AI growth now depends on chips, memory, cloud systems, and data centres. As enterprises scale AI models, Asian companies are becoming central to the global compute stack. Moreover, demand for high-bandwidth memory, advanced foundries, and domestic AI accelerators is rising fast across the region.
Image by TSMC
TSMC |
- Taiwan
Founder: Morris Chang
World-leading semiconductor foundry powering advanced AI chips
TSMC sits at the centre of global AI chip production. Moreover, its foundry model allows companies to scale advanced processors. As a result, TSMC remains one of Asia’s most important AI infrastructure companies.
Image by ET CIO
Samsung Electronics |
- South Korea
Founder: Lee Byung-chul
Major producer of semiconductors, memory, and AI-related chips
Samsung plays a major role in memory, foundry, and advanced chip production. In addition, AI demand has strengthened its semiconductor business, especially around high-performance memory. Therefore, Samsung remains a core pillar of Asia’s compute infrastructure.
Image by InvestingFox
SK Hynix |
- South Korea
Founder: Hyundai Group legacy
Leading supplier of high-bandwidth memory for AI workloads
SK Hynix is critical to AI infrastructure because advanced AI systems depend on high-bandwidth memory. Moreover, demand for advanced memory has grown sharply as data centres expand. As a result, SK Hynix has become one of the most important memory players in the AI era.
Image by NVIDIA
MediaTek |
- Taiwan
Founder: Tsai Ming-kai
One of the world’s largest fabless chip design companies
MediaTek designs chips used across smartphones, smart devices, and connected systems. Moreover, its edge AI and device-level compute capabilities support AI adoption beyond data centres. As a result, MediaTek remains a key Asian chip designer in the broader AI ecosystem.
Image by Tech Wire Asia
Huawei HiSilicon |
- China
Founder: Ren Zhengfei
Developer of AI chips and compute ecosystem
Huawei has become central to China’s domestic AI hardware push. In addition, its AI chips and computing systems support local workloads. Therefore, Huawei remains one of Asia’s most strategic AI compute companies.
Image by Yahoo Finance
Biren Technology |
- China
Founder: Zhang Wen, Jiao Guofang
AI GPU startup focused on data-centre workloads
Biren develops GPU products designed for AI training and enterprise compute. Moreover, its chips are used in intelligent computing centres. As a result, Biren is one of the region’s most watched AI chip startups.
Image by Caixin Global
Moore Threads |
- China
Founder: Zhang Jianzhong
Universal GPU company targeting AI computing and graphics workloads
Moore Threads builds GPU chips and computing platforms. In addition, its products support AI acceleration, rendering, and data processing. Consequently, it is part of the push to build domestic GPU capacity.
Image by Asia Business Outlook
Alibaba T-Head |
- China
Founder: Alibaba Group
Develops processors for cloud and AI workloads
Alibaba T-Head strengthens AI infrastructure by developing in-house chips. Moreover, its work supports enterprise cloud and AI compute at scale. As a result, it plays an important role in the regional AI ecosystem.
Image by ET CIOSEA
Fujitsu |
- Japan
Founder: Furukawa Electric and Siemens legacy venture
High-performance computing and AI infrastructure provider
Fujitsu supports AI infrastructure through high-performance computing systems and enterprise technology platforms. Moreover, its capabilities support research and enterprise workloads. Therefore, it remains relevant in advanced computing systems.

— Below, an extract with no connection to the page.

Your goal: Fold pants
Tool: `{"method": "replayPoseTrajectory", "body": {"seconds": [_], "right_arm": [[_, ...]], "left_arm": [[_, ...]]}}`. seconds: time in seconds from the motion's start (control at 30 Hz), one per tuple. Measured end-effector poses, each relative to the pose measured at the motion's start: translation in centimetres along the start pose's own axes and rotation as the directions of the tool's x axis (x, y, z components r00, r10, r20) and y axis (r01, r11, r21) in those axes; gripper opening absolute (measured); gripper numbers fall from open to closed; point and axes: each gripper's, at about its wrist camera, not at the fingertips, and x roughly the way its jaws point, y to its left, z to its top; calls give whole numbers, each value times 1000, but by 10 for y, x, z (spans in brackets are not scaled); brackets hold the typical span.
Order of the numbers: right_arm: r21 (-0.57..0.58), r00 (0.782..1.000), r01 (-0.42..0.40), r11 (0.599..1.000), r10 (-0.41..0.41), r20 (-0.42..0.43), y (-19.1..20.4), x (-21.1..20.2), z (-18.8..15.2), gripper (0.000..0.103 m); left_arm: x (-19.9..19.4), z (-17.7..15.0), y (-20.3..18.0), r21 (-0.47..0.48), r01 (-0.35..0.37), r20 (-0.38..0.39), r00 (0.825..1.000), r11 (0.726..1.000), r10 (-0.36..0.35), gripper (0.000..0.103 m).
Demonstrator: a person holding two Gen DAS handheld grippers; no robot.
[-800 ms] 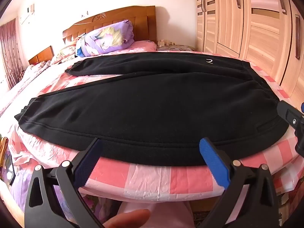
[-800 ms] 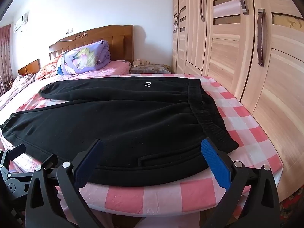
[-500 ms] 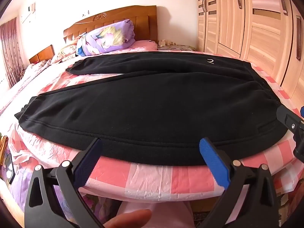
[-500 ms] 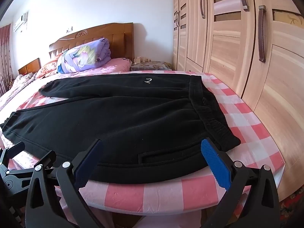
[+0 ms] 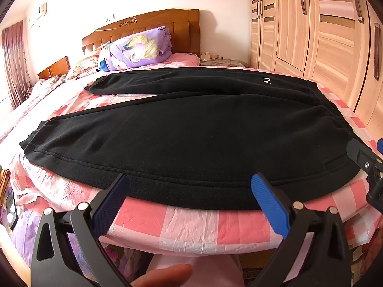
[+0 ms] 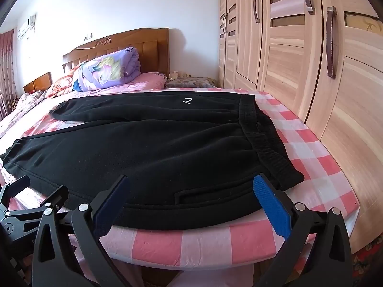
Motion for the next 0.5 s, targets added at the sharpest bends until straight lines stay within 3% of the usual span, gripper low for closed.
{"method": "replayPoseTrajectory", "body": {"seconds": [0.5], "right_arm": [[8, 1000, -7, 1000, 8, -16, -2, 5, -4, 99]], "left_arm": [[-2, 0, -1, 0, -1, 3, 1000, 1000, 1, 102]]}}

Image by World Technology Leader – Award
Inspur |
- China
Founder: Inspur Group legacy
Major server and AI infrastructure provider
Inspur provides servers and compute systems used in cloud and AI environments. In addition, its infrastructure supports enterprise and public-sector transformation. As AI workloads grow, Inspur remains a key hardware backbone.

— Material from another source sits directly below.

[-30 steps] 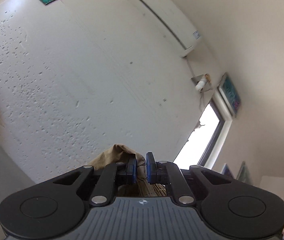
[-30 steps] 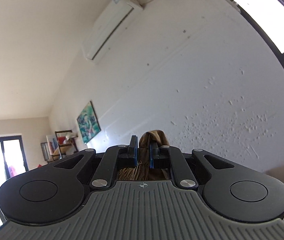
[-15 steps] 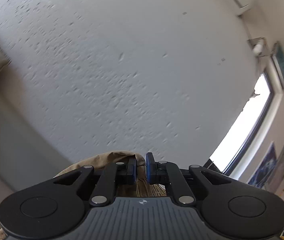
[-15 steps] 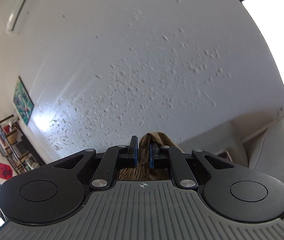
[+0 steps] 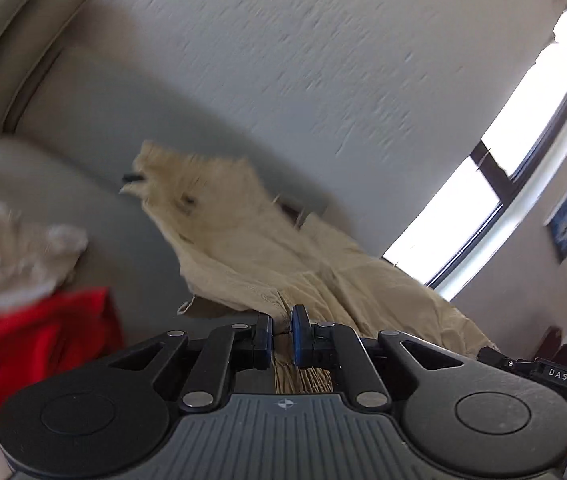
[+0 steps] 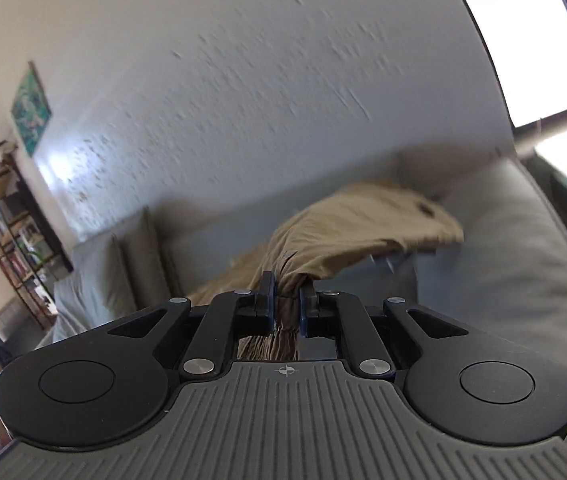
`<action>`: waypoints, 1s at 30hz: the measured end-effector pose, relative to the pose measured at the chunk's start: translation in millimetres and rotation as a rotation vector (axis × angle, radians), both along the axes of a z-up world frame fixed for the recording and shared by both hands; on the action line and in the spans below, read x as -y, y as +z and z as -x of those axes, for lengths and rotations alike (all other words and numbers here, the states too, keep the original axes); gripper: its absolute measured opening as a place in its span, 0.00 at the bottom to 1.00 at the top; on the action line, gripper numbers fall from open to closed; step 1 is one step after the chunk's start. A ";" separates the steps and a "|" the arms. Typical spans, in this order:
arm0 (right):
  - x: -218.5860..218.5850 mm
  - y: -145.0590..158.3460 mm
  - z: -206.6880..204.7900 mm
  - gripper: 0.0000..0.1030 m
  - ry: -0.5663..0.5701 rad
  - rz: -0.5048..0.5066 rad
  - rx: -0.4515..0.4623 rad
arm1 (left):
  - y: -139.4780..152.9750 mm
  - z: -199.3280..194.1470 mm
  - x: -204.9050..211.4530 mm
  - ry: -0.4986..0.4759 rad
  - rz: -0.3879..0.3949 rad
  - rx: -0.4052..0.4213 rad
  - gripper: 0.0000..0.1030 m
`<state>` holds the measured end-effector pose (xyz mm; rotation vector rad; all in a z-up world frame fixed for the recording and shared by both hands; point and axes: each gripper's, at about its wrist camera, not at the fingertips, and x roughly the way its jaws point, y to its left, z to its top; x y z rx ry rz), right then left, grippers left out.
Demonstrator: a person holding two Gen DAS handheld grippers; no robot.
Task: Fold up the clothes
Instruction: 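Lay the trousers flat on the sofa and open both grippers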
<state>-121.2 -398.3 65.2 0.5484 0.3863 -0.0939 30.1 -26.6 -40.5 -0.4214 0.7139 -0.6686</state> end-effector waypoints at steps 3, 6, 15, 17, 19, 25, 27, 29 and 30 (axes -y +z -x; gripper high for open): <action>1.5 -109.2 -5.5 0.11 -0.059 -0.097 -0.267 | -74.1 0.4 14.6 0.013 -0.180 -0.177 0.07; 6.9 -182.9 -2.3 0.11 -0.091 -0.260 -0.469 | -113.1 7.9 25.9 0.013 -0.346 -0.256 0.07; 5.4 -202.6 -4.5 0.36 -0.117 -0.248 -0.602 | -117.0 17.5 23.6 0.073 -0.469 -0.260 0.47; 6.3 -196.0 5.3 0.40 -0.115 -0.243 -0.601 | -107.6 29.3 15.6 0.097 -0.490 -0.240 0.48; 5.3 -184.7 13.3 0.41 -0.122 -0.224 -0.596 | -94.5 40.1 5.0 0.122 -0.487 -0.203 0.48; -4.4 -140.1 24.1 0.52 -0.124 -0.139 -0.518 | -64.5 46.1 8.3 0.106 -0.440 -0.001 0.49; -9.3 -137.4 10.8 0.51 -0.076 -0.138 -0.473 | -66.8 35.3 23.4 0.062 -0.446 0.047 0.45; -15.6 -145.3 -14.0 0.51 -0.044 -0.107 -0.456 | -74.2 16.9 43.7 0.003 -0.478 0.060 0.27; -19.2 -150.7 -28.3 0.47 -0.033 -0.083 -0.458 | -79.4 10.0 55.1 -0.015 -0.498 0.068 0.20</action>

AI infrastructure is becoming one of Asia’s most strategic industries. Chips, memory, servers, and cloud systems now determine how quickly enterprises can adopt AI. Moreover, Asian companies are no longer only suppliers; they are shaping the core compute stack. Together, these 10 companies show how Asia is building the hardware and infrastructure behind the next phase of AI growth.